Oku Yusuke, Nishiya Naoyuki, Sugiyama Shuhei, Sato Haruka, Uehara Yoshimasa
Department of Integrated Information for Pharmaceutical Sciences, Iwate Medical University School of Pharmacy, Morioka, Japan
Department of Integrated Information for Pharmaceutical Sciences, Iwate Medical University School of Pharmacy, Morioka, Japan.
Anticancer Res. 2018 Jun;38(6):3471-3476. doi: 10.21873/anticanres.12617.
Transcriptional co-activators YES-associated protein (YAP) and transcriptional coactivator with PDZ-motif (TAZ) stimulate the expression of cell cycle-related genes to permit for tumour cell growth. MLN8237 is a potent aurora-A kinase inhibitor; however, patients responding to MLN8237 are limited. Therefore, rational combination therapy could enhance their response.

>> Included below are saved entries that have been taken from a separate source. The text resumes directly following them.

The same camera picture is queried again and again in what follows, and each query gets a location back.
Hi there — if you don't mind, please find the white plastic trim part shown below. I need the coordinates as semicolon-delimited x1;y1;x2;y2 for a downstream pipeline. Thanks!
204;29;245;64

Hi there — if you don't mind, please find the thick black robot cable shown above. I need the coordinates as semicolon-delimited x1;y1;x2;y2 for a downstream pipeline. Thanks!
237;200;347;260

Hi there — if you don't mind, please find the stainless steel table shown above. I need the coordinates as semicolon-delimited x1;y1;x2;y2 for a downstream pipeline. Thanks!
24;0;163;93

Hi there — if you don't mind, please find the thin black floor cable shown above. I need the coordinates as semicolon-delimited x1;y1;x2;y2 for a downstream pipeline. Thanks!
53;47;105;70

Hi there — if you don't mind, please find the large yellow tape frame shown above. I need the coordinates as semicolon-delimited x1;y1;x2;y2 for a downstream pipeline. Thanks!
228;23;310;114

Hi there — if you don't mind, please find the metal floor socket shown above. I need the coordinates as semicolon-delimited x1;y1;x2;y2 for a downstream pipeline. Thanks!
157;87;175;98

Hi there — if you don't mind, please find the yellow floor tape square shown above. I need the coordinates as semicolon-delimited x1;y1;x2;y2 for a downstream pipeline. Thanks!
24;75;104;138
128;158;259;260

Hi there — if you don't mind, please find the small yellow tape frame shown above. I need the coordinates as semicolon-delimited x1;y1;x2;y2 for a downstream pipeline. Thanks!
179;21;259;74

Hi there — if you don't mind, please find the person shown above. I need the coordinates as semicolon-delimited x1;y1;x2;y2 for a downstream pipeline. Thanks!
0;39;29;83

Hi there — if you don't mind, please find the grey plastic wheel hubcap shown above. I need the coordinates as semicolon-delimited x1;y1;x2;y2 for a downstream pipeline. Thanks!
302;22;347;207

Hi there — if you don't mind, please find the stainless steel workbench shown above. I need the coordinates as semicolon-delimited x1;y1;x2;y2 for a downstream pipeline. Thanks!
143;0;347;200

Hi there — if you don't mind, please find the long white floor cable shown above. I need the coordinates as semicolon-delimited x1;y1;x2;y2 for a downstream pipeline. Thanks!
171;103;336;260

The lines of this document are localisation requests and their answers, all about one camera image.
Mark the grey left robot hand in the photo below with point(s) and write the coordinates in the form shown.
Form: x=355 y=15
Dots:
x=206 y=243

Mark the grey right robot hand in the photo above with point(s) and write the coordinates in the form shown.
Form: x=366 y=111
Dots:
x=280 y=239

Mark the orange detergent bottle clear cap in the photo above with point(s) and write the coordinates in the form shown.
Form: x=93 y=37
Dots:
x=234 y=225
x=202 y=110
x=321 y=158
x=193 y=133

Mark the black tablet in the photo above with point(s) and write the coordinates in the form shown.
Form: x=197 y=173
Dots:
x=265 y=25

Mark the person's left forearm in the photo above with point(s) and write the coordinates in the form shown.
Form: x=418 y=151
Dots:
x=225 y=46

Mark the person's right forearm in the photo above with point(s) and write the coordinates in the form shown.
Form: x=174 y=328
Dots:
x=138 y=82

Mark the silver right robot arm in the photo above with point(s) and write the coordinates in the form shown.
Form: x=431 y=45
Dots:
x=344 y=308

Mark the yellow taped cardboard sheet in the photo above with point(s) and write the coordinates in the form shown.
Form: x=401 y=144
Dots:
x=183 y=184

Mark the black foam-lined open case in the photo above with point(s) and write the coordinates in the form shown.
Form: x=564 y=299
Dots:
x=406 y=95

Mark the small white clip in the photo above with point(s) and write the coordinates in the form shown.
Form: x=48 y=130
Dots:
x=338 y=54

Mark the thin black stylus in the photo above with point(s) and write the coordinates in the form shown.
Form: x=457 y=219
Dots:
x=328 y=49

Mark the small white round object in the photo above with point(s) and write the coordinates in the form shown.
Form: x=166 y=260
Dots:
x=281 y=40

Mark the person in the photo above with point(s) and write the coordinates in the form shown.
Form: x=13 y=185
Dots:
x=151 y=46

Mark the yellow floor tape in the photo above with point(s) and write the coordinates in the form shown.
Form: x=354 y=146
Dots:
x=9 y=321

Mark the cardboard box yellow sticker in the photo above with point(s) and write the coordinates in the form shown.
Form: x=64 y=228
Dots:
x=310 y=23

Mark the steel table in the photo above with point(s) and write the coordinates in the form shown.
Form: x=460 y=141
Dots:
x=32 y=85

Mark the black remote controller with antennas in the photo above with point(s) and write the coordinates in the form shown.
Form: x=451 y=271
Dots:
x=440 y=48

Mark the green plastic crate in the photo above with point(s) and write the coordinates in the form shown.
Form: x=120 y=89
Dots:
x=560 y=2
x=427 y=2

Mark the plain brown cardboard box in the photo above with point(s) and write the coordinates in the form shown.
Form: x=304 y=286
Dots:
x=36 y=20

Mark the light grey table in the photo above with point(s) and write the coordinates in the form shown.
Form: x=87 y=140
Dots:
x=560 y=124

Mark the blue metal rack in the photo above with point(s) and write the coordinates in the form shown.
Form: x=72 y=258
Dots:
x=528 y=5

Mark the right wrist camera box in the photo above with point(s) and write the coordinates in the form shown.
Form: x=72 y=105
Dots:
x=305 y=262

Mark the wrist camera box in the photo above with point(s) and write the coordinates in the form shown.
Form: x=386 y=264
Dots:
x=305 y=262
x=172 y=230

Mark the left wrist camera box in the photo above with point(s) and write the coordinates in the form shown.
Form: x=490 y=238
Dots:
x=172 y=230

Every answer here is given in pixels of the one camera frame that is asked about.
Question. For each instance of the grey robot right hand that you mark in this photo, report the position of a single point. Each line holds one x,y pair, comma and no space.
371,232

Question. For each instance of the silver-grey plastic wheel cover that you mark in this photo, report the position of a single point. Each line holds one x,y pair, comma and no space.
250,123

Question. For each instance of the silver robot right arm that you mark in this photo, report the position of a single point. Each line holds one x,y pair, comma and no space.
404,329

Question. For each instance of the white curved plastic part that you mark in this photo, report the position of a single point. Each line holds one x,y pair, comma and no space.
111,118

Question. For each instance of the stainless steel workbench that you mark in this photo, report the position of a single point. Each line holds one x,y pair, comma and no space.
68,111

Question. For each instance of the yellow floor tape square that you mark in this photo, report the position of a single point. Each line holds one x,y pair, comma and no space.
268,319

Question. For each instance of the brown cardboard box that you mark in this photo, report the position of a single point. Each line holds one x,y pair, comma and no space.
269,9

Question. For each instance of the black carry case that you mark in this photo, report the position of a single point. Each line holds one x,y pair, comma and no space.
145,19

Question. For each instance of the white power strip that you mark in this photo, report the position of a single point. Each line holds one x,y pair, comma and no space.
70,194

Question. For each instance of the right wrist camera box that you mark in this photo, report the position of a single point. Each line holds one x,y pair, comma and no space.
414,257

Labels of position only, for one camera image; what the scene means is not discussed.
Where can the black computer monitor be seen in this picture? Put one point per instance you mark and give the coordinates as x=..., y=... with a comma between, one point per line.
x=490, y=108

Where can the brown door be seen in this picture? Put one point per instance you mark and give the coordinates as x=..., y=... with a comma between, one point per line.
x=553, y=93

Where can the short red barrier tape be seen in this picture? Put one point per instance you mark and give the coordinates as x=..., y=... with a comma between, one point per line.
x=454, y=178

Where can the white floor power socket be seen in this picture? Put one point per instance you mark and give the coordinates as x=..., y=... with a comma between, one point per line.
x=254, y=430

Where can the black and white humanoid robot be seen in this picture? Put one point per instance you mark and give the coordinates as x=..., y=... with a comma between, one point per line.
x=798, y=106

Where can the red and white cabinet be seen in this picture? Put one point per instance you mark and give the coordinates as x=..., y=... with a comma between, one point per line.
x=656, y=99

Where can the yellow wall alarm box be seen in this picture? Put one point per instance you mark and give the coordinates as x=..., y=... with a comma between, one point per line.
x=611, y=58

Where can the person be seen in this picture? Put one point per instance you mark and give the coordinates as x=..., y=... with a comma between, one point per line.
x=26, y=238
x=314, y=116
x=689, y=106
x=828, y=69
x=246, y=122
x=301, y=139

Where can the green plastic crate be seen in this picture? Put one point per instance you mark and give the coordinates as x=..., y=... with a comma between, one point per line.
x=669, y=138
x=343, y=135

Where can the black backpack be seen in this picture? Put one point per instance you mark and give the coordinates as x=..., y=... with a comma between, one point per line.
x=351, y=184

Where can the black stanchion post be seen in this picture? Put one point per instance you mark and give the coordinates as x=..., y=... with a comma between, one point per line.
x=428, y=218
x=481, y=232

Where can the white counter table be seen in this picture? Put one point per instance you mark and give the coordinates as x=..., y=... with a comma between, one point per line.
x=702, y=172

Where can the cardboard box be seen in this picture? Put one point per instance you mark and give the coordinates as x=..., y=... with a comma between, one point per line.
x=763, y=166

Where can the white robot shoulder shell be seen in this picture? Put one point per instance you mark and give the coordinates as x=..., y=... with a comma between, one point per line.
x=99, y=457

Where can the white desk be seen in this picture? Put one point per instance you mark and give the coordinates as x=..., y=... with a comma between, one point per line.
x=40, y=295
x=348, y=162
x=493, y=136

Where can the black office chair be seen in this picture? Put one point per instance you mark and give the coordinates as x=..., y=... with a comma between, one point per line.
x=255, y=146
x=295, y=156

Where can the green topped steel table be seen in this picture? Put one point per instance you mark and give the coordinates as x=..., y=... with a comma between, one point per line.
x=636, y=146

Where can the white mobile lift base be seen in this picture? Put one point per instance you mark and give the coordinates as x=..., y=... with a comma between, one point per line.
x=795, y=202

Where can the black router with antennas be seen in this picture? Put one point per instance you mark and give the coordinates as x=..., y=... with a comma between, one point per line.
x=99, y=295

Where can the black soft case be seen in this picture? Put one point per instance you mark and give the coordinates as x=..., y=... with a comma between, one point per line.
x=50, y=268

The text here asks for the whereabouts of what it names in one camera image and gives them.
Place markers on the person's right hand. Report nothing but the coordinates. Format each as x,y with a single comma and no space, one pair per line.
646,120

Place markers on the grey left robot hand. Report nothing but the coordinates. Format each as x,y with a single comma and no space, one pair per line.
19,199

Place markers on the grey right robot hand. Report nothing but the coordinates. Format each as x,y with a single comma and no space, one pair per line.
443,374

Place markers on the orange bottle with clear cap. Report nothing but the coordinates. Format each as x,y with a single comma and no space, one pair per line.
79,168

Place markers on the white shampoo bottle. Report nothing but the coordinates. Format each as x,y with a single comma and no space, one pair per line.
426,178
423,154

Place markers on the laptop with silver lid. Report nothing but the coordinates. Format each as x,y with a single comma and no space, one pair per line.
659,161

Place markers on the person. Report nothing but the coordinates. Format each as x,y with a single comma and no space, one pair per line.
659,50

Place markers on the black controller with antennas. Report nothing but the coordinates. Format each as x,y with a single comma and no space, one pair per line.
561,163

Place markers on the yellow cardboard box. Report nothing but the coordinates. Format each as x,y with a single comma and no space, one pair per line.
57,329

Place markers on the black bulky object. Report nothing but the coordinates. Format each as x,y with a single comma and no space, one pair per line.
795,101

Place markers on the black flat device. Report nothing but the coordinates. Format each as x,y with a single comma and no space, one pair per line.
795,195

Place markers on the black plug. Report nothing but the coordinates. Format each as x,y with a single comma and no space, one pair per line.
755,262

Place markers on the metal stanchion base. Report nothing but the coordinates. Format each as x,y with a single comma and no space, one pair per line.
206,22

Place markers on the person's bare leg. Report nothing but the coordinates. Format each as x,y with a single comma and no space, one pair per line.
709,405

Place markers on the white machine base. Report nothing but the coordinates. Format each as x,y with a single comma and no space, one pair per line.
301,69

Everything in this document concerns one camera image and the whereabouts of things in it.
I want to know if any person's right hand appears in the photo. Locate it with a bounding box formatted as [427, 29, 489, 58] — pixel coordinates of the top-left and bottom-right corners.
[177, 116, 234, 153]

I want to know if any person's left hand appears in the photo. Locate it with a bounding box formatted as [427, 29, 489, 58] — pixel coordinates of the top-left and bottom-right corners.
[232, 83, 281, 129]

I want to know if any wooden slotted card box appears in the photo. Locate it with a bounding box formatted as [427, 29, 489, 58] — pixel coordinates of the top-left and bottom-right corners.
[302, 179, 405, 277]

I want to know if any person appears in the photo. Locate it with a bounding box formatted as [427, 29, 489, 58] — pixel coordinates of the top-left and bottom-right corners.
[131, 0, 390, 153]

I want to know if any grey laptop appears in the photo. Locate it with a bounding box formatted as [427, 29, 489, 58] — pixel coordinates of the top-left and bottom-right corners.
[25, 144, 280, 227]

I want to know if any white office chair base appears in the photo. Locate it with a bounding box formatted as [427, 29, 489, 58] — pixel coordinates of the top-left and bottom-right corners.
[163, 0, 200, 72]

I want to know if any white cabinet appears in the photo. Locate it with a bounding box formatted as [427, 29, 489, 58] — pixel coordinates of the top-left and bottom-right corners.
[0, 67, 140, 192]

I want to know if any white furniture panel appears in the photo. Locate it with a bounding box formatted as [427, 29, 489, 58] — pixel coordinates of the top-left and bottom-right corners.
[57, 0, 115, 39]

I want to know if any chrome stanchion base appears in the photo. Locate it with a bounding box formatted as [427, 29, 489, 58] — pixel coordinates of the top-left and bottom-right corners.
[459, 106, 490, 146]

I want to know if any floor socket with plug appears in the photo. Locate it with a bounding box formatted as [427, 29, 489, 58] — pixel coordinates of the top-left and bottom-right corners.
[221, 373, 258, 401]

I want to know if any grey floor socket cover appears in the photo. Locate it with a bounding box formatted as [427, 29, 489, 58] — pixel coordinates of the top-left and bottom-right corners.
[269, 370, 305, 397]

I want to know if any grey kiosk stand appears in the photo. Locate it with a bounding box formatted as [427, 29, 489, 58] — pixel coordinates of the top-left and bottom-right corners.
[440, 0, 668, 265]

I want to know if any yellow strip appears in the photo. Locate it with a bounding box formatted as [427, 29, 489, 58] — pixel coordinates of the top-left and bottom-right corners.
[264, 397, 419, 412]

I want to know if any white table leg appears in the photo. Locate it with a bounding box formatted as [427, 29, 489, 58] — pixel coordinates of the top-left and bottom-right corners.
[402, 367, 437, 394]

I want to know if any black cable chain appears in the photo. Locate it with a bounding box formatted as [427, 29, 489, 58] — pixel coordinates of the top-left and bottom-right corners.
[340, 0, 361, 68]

YAP and TAZ were depleted using siRNA and then treated with MLN8237 in YAP/TAZ-dependent OVCAR-8 and MDA-MB-231 cell lines. MLN8237 was combined with fluvastatin, an agent constraining nuclear localisation of YAP/TAZ for potential combination therapy in vitro.
Depletion of either YAP or TAZ sensitised these cell lines to MLN8237, resulting in apoptosis and reduction in aurora-A. MLN8237 reduced YAP/TAZ expression. A combination of MLN8237 with fluvastatin effectively reduced the cell viability of OVCAR-8 and MDA-MB-231 cell lines.
A combination of MLN8237 and small-molecule agents inactivating YAP/TAZ, such as statins, could be a novel therapeutic strategy for YAP/TAZ-dependent cancer.
转录共激活因子Yes相关蛋白(YAP)和含PDZ基序的转录共激活因子(TAZ)刺激细胞周期相关基因的表达,促进肿瘤细胞生长。MLN8237是一种有效的极光激酶A抑制剂;然而,对MLN8237有反应的患者有限。因此,合理的联合治疗可以增强其疗效。
使用小干扰RNA(siRNA)使YAP和TAZ缺失,然后在依赖YAP/TAZ的卵巢癌细胞系OVCAR-8和三阴性乳腺癌细胞系MDA-MB-231中用MLN8237处理。MLN8237与氟伐他汀联合使用,氟伐他汀是一种抑制YAP/TAZ核定位的药物,用于体外潜在的联合治疗。
YAP或TAZ的缺失使这些细胞系对MLN8237敏感,导致细胞凋亡和极光激酶A减少。MLN8237降低YAP/TAZ的表达。MLN8237与氟伐他汀联合使用可有效降低OVCAR-8和MDA-MB-231细胞系的细胞活力。
MLN8237与使YAP/TAZ失活的小分子药物(如他汀类药物)联合使用,可能是治疗依赖YAP/TAZ的癌症的一种新的治疗策略。